Great sketch for what is to be, I dig what you have so far, keep it up!

----------


## DrWho42

reminds me of the murderhorn from _the simpsons_!

----------


## -ML-

> Great sketch for what is to be, I dig what you have so far, keep it up!


thank you  :Very Happy:  




> reminds me of the murderhorn from _the simpsons_!


never heard of that place before,thanks for the inspiration, maybe i put this mountains in a snowy region, instead of a mediterranean with wineyards.

   
### Latest WIP ###

----------


## XCali

I like the sketches. The potential is definitely here.

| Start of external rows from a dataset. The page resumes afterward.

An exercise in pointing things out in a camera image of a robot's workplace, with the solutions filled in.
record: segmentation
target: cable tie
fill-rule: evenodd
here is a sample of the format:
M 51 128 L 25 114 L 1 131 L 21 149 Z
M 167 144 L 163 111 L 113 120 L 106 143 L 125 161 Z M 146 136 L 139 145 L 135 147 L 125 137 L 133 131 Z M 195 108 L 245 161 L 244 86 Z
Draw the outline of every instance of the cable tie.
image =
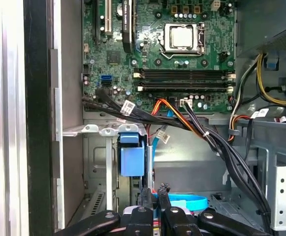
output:
M 206 131 L 205 134 L 203 134 L 203 138 L 205 138 L 209 134 L 210 134 L 210 132 Z

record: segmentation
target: white connector
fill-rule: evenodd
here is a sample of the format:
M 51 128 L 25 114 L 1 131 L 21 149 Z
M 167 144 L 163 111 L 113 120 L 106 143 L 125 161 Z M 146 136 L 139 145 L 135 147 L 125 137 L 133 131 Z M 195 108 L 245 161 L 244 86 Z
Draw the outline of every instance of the white connector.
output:
M 184 103 L 188 103 L 190 107 L 192 107 L 193 105 L 193 100 L 192 99 L 188 99 L 187 97 L 180 99 L 180 107 L 183 107 Z
M 211 11 L 218 11 L 220 7 L 221 7 L 221 1 L 214 0 L 211 5 Z

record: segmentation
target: ram slot
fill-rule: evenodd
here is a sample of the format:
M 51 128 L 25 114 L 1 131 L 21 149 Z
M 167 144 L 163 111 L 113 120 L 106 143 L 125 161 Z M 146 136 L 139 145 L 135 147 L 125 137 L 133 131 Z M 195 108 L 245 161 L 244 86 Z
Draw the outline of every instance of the ram slot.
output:
M 93 39 L 96 44 L 100 41 L 99 0 L 93 1 Z
M 106 35 L 112 35 L 112 0 L 105 0 L 105 28 Z
M 145 80 L 224 80 L 226 73 L 220 70 L 153 70 L 141 69 L 139 77 Z
M 188 82 L 141 82 L 138 92 L 232 92 L 232 83 L 188 83 Z

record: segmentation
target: gray metal frame
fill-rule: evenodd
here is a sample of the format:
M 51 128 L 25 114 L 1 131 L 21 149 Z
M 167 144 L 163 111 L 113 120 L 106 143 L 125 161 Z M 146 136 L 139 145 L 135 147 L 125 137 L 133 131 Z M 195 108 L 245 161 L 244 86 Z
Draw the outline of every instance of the gray metal frame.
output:
M 0 236 L 29 235 L 23 1 L 0 1 Z

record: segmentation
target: metal panel
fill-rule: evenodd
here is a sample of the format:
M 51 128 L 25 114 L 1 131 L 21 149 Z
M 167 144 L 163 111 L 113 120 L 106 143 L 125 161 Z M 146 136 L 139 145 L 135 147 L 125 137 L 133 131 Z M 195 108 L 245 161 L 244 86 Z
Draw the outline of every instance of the metal panel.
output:
M 23 1 L 0 1 L 0 236 L 29 235 Z
M 256 54 L 256 49 L 286 33 L 286 1 L 240 0 L 238 3 L 238 51 Z M 272 50 L 286 50 L 280 44 Z
M 63 139 L 63 128 L 81 125 L 82 1 L 54 0 L 54 48 L 58 51 L 58 96 L 55 99 L 60 178 L 57 181 L 58 228 L 64 228 L 84 196 L 83 142 Z

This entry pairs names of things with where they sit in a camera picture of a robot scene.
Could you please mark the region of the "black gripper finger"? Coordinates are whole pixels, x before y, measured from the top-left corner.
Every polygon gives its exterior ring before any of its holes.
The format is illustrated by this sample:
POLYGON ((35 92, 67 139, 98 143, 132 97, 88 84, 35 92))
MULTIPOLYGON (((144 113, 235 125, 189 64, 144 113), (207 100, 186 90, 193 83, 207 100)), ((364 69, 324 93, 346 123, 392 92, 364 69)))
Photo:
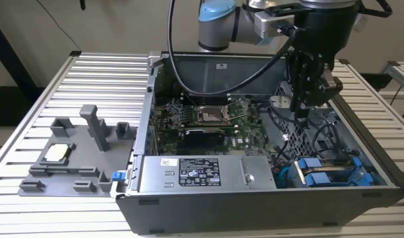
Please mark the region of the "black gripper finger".
POLYGON ((325 104, 341 92, 341 80, 333 76, 334 64, 329 64, 324 56, 317 54, 309 64, 308 71, 308 107, 325 104))
POLYGON ((286 55, 286 77, 288 83, 292 85, 292 101, 290 111, 293 112, 294 125, 300 129, 308 128, 306 114, 301 109, 301 104, 305 97, 305 80, 308 78, 309 57, 300 50, 294 49, 286 55))

And the gate is very cool.  :Wink: 

As we are nearing the end of the challenge, just a gentle reminder that the 'Latest WIP' thing on your post would ONLY pick up one your images in a given post to be voted on in the end. So, I would suggest you click on WIP button, then add the image you want to show up in the Thumbnails before adding more of your sketches. If you have questions, you are welcome to ask.  :Wink:

----------


## -ML-

### Latest WIP ###

----------


## -ML-

> I like the sketches. The potential is definitely here. And the gate is very cool. 
> 
> As we are nearing the end of the challenge, just a gentle reminder that the 'Latest WIP' thing on your post would ONLY pick up one your images in a given post to be voted on in the end. So, I would suggest you click on WIP button, then add the image you want to show up in the Thumbnails before adding more of your sketches. If you have questions, you are welcome to ask.


thanks, i didn´t realised it  :Very Happy: 

i didnt finished this project, but i improve it in the future, i have some interessting ideas in mind.

----------